I'm trying to find the derivative of this function with respect to $x$:
$$y = x^{(x+1)(x+2)(x+3)(x+4)\ldots(x+n)}$$
I was thinking about using $\ln$ to solve this, but I'm not sure if that's the right way to go about it.
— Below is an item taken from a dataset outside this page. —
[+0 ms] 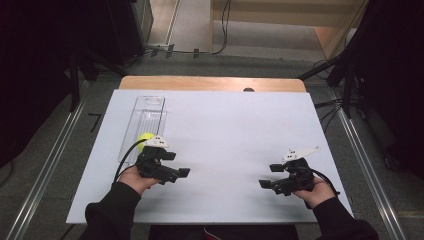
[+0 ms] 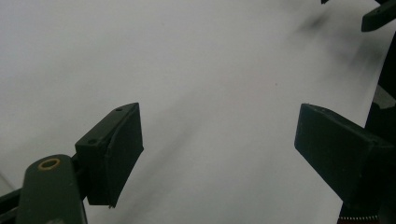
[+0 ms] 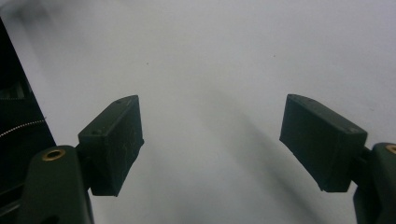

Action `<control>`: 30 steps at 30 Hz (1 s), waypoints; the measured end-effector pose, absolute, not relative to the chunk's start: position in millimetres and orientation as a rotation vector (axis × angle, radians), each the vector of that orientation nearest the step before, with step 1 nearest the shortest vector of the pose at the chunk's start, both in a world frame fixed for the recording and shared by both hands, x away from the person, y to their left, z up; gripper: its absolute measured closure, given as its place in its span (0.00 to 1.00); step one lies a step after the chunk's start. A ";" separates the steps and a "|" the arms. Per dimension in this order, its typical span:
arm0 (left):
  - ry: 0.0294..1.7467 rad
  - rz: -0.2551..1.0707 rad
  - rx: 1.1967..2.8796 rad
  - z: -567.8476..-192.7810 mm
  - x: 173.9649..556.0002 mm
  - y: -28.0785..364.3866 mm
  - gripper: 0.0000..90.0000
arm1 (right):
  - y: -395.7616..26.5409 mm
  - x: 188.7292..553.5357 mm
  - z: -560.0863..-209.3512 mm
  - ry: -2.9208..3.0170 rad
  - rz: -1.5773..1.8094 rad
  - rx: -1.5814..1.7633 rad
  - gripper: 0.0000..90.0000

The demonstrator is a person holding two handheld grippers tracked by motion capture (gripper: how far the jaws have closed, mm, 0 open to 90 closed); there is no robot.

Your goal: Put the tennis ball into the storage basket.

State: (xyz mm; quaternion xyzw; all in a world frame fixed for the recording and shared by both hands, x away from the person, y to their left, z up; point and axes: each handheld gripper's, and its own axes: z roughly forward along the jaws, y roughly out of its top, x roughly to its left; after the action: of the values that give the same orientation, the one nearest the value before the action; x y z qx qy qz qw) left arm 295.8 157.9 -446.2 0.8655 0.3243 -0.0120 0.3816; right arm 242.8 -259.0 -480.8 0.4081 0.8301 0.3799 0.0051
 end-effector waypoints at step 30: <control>0.711 -0.009 2.262 -462.0 272.2 169.5 0.18 | -262.4 244.1 -481.1 2.596 1.183 1.291 0.21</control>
State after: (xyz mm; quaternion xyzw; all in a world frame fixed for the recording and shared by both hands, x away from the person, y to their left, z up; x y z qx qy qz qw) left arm 272.2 169.5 -462.0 0.8841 0.2779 -0.0036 0.3756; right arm 244.1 -262.4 -481.1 0.4121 0.8290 0.3779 0.0052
Any ideas or suggestions would be greatly appreciated.
Thanks for your help!
On
$\displaystyle y\ =\ x^{(( x+1)( x+2) ...( x+n)}$
Taking log on both sides: $\displaystyle \log( y) \ =\ ( x+1)( x+2) ...( x+n) \log( x)$
Differentiating this:
\begin{align}
\displaystyle \frac{dy}{dx}
&= y\left(\left(\sum _{k=1}^{n}\frac{( x+1) ( x+2) ( x+3) \cdots( x+n)}{( x+k)}\right) \log x \\\qquad +\ \frac{( x+1) ( x+2) ( x+3) \cdots( x+n)}{x}\right)
\end{align}
\begin{align}y&=x^{(x+1)(x+2)\cdots(x+n)}\\\ln y&=(x+1)(x+2)\cdots(x+n)\ln x\\\ln(\ln y)&=\ln(x+1)+\ln(x+2)+\cdots+\ln(x+n)+\ln(\ln x)\\\dfrac1{\ln y}\cdot\dfrac1y\dfrac{\mathrm dy}{\mathrm dx}&=\dfrac1{x+1}+\dfrac1{x+2}+\cdots\dfrac1{x+n}+\dfrac1{\ln x}\cdot\dfrac1x\\\dfrac{\mathrm dy}{\mathrm dx}&=y\ln y\left(\sum_{i=1}^n\dfrac1{x+i}+\dfrac1{x\ln x}\right)\\&=x^{(x+1)(x+2)\cdots(x+n)}(x+1)(x+2)\cdots(x+n)\ln x\left(\sum_{i=1}^n\dfrac1{x+i}+\dfrac1{x\ln x}\right)\end{align}